#### Prompt
Your answer must be the exact lines below, starting with the line with "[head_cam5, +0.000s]" and going on through the line with "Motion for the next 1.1", both included, with no pictures.

#### Given data
##########

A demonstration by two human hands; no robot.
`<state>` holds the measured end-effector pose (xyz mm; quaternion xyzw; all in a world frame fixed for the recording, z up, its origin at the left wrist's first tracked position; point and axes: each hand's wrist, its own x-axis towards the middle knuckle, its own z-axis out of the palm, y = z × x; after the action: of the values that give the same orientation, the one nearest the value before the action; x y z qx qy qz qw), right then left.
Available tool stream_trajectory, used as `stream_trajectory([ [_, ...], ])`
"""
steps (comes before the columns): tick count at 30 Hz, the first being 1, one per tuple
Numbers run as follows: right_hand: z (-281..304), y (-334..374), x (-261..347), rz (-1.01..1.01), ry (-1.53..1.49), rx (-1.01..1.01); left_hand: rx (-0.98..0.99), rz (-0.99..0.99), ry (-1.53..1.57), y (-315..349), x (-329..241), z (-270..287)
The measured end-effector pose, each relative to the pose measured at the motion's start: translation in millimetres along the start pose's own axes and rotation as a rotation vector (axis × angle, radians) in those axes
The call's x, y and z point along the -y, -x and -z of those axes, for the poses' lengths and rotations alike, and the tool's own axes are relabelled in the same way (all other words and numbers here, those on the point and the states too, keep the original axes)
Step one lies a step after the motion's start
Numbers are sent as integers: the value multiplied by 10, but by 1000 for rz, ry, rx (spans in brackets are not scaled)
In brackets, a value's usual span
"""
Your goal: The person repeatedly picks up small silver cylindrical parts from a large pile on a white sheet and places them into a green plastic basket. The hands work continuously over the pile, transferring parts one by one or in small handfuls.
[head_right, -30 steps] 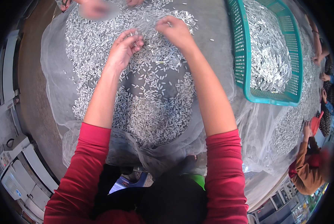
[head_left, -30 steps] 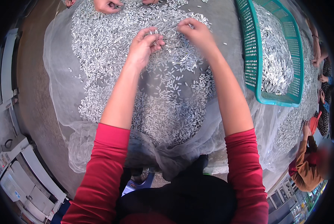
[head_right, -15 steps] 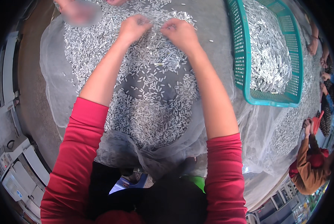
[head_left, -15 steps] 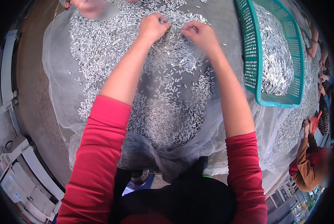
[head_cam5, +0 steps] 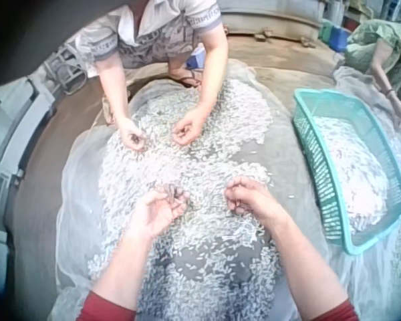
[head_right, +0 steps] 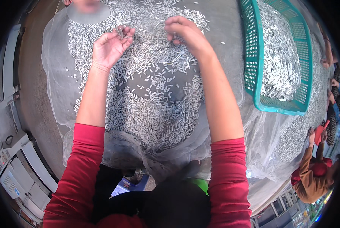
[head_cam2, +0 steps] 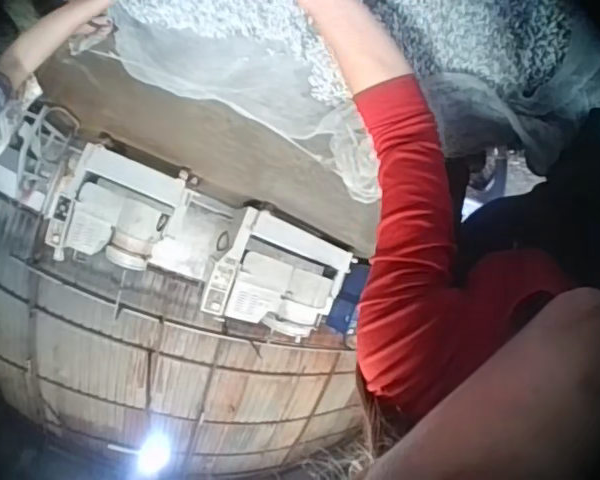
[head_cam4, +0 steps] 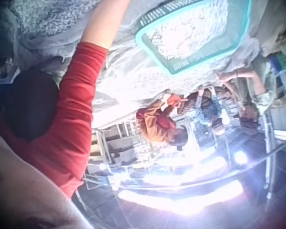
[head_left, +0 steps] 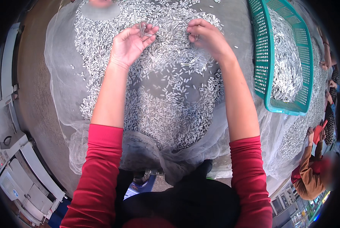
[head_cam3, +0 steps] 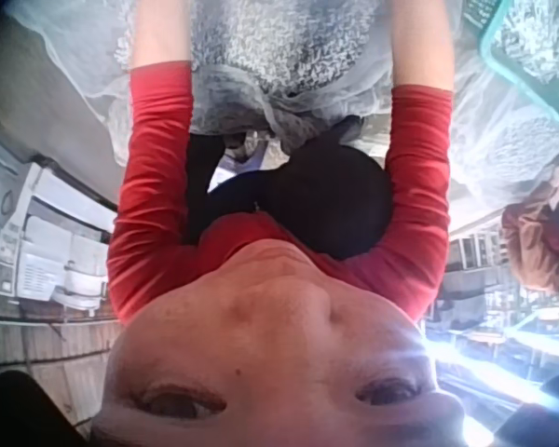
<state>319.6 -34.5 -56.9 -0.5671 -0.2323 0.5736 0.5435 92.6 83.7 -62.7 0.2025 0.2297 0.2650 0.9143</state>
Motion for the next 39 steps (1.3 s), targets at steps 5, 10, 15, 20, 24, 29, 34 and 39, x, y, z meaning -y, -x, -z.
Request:
stream_trajectory([
  [5, -452, -189, -8, 118, 1139, -237, -196, -33, -396, -100, 106, -80],
  [10, -600, -266, -27, 63, 1353, -280, -350, -287, -1497, -412, 337, -211],
  [15, -563, -260, -95, 141, 1371, -343, -362, -263, -1345, -423, 351, -280],
  [20, -458, -248, -163, 252, 1353, -262, -213, -48, -504, -185, 40, -200],
  [24, -251, -197, -33, 97, 345, -149, -281, -94, -727, -232, 46, -104],
  [29, -14, -191, 78, 7, -18, 49, -423, -307, -1609, -500, 182, -42],
  [34, -237, -435, -60, 277, 1103, -231, -364, -317, -1783, -548, 169, -98],
  [39, -247, -375, -27, 307, 1267, -184, -217, -41, -969, -230, -9, -142],
])
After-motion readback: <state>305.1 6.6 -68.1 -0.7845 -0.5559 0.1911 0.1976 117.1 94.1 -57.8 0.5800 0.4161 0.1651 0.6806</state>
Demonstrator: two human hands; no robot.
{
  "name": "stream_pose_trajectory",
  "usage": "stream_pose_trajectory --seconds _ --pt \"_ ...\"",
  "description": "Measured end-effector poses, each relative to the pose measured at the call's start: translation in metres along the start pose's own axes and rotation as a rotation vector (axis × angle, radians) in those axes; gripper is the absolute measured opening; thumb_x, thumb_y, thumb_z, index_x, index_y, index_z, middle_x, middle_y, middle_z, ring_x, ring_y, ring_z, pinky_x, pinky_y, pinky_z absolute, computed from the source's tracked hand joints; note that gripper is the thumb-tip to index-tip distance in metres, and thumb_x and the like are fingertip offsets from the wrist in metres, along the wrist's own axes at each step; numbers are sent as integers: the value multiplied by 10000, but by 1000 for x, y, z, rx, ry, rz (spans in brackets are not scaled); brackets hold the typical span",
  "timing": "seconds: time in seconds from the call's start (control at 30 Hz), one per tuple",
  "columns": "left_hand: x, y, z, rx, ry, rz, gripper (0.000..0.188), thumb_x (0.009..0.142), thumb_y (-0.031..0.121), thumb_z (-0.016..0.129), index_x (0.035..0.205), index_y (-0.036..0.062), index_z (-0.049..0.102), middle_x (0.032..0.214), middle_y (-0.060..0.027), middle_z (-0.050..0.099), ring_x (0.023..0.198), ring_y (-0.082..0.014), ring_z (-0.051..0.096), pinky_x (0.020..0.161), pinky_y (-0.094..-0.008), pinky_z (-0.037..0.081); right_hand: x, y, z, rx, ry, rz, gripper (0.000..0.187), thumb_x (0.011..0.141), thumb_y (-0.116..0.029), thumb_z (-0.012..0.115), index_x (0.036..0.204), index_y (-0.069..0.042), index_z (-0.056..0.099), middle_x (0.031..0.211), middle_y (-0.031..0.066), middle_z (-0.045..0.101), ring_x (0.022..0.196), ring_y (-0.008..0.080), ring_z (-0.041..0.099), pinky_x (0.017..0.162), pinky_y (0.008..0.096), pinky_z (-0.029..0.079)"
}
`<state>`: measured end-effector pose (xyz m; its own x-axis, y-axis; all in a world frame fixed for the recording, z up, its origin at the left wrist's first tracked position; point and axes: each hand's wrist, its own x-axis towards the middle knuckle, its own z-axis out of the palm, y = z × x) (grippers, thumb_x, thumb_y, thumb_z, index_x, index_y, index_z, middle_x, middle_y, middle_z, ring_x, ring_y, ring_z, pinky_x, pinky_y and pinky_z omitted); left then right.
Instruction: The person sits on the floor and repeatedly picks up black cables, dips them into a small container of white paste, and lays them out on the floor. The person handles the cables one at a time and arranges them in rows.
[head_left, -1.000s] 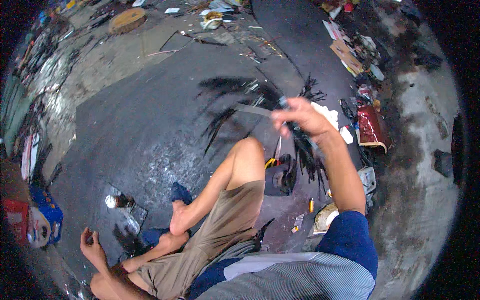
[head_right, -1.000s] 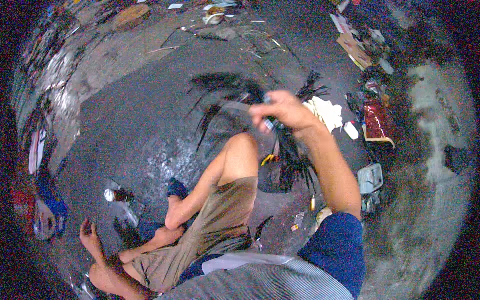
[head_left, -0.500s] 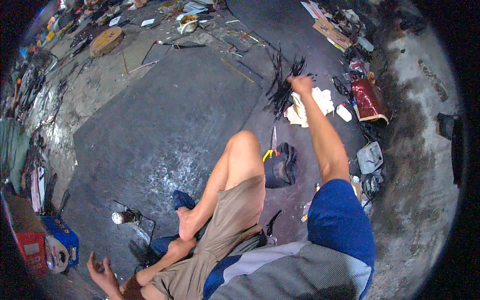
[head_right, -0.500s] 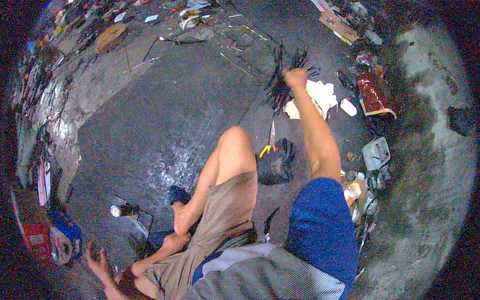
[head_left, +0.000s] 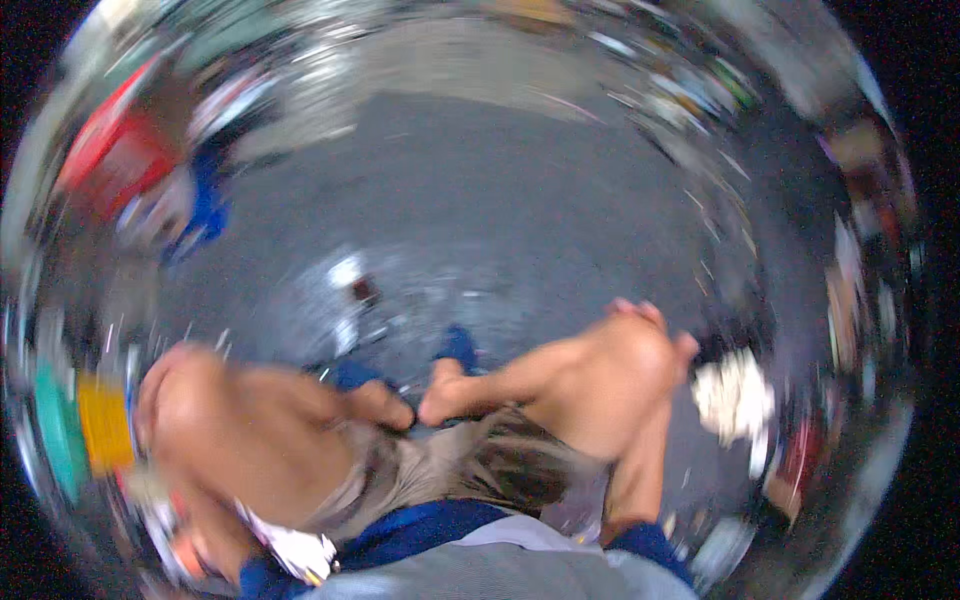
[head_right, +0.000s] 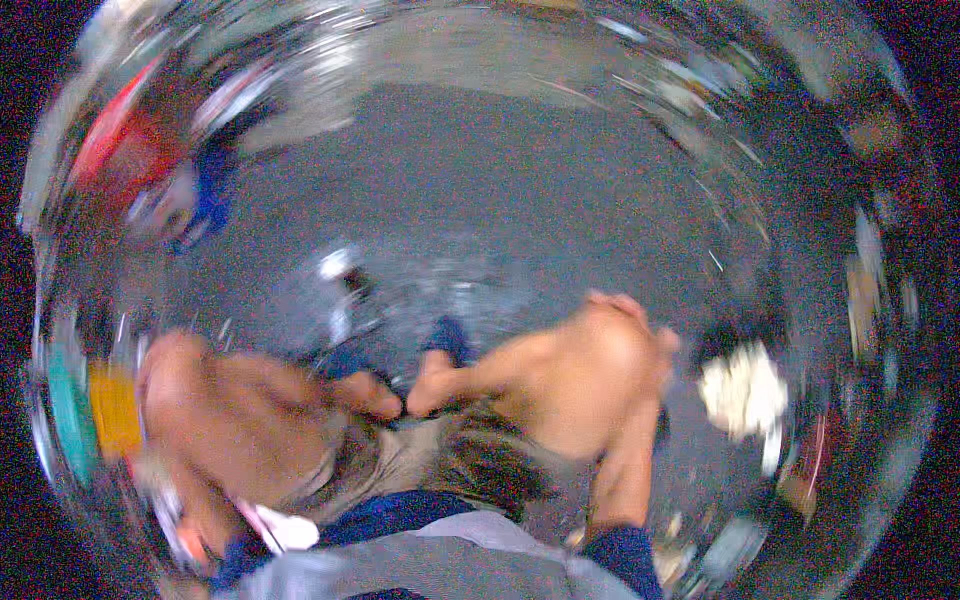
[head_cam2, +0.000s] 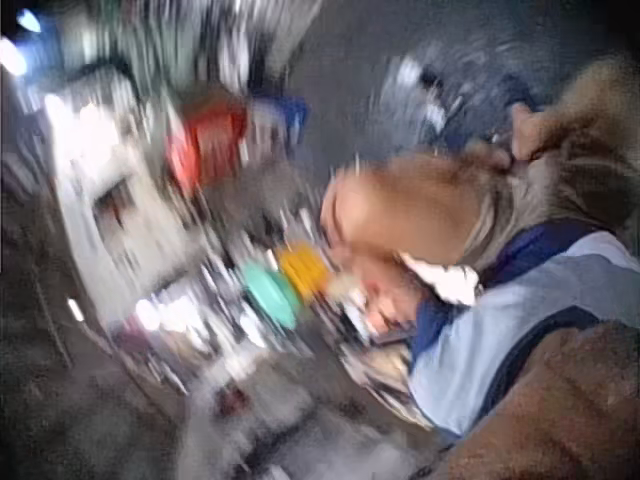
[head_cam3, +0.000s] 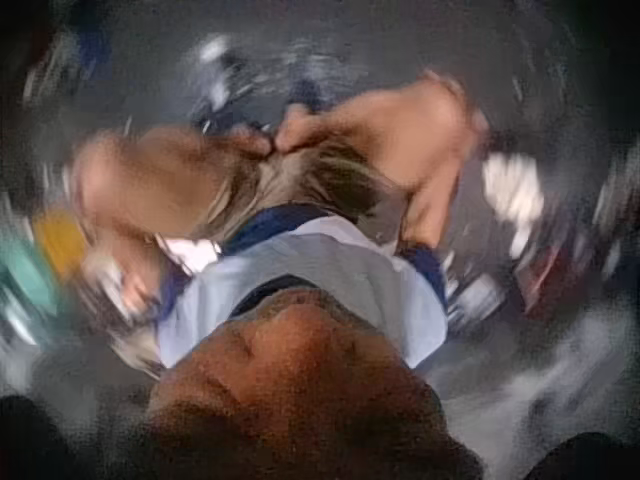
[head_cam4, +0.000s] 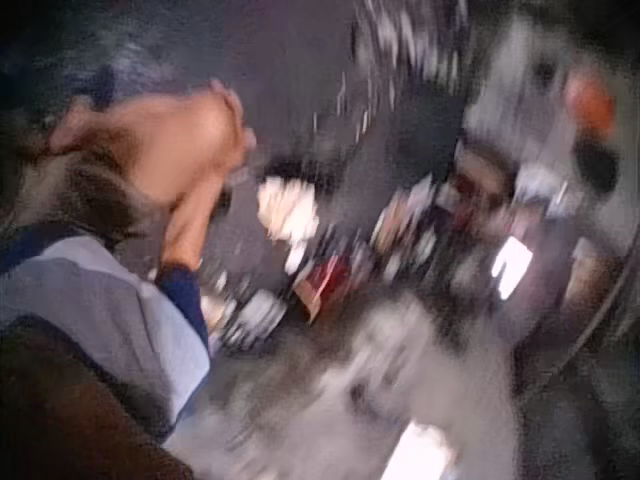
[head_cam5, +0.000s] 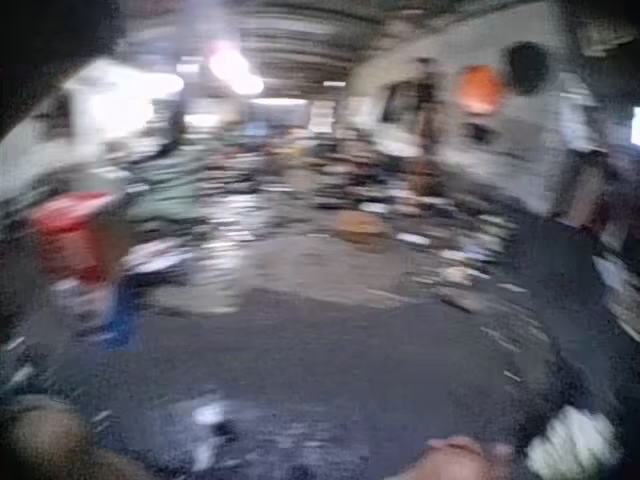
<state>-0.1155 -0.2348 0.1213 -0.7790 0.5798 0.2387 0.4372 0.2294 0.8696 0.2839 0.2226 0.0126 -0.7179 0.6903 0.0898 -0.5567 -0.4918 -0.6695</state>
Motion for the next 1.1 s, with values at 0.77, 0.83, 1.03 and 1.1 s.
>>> stream_pose_trajectory --seconds 0.77,0.83,1.03,1.1 --pt "-57 -227 72 649 431 -353 186 857 135 680 1020 49 704 1034 -155 668 1002 -365 646 873 -479 531 44 89 43 -641 -182 726 586 903 -449 613 1297 -15 604 1266 174 639 1163 272 584 1006 402 449" --pt "-33 -252 66 755 187 -458 197 853 127 673 1033 57 712 1052 -159 669 1027 -374 640 866 -493 538 45 87 46 -691 -175 745 547 906 -411 632 1277 -11 619 1243 163 656 1139 256 602 988 388 462" --pt "-8 -307 85 832 -279 -79 188 817 60 633 989 64 707 1099 -136 652 1079 -355 621 877 -497 541 68 91 57 -867 -194 809 430 914 -300 689 1219 2 663 1174 129 708 1066 207 654 935 349 503" --pt "-7 -318 102 871 -549 121 183 820 66 634 988 72 707 1114 -134 646 1086 -358 617 882 -493 539 89 100 59 -949 -220 824 391 917 -263 708 1199 6 678 1152 117 725 1041 191 672 918 336 516"
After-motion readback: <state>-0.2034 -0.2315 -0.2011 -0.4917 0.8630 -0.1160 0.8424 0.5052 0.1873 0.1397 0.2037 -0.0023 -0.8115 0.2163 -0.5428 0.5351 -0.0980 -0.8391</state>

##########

#### Answer to this exercise
[head_cam5, +0.000s] 
<state>-0.1155 -0.2348 0.1213 -0.7790 0.5798 0.2387 0.4372 0.2294 0.8696 0.2839 0.2226 0.0126 -0.7179 0.6903 0.0898 -0.5567 -0.4918 -0.6695</state>
Motion for the next 1.1 s, with values at 0.77, 0.83, 1.03 and 1.1 s.

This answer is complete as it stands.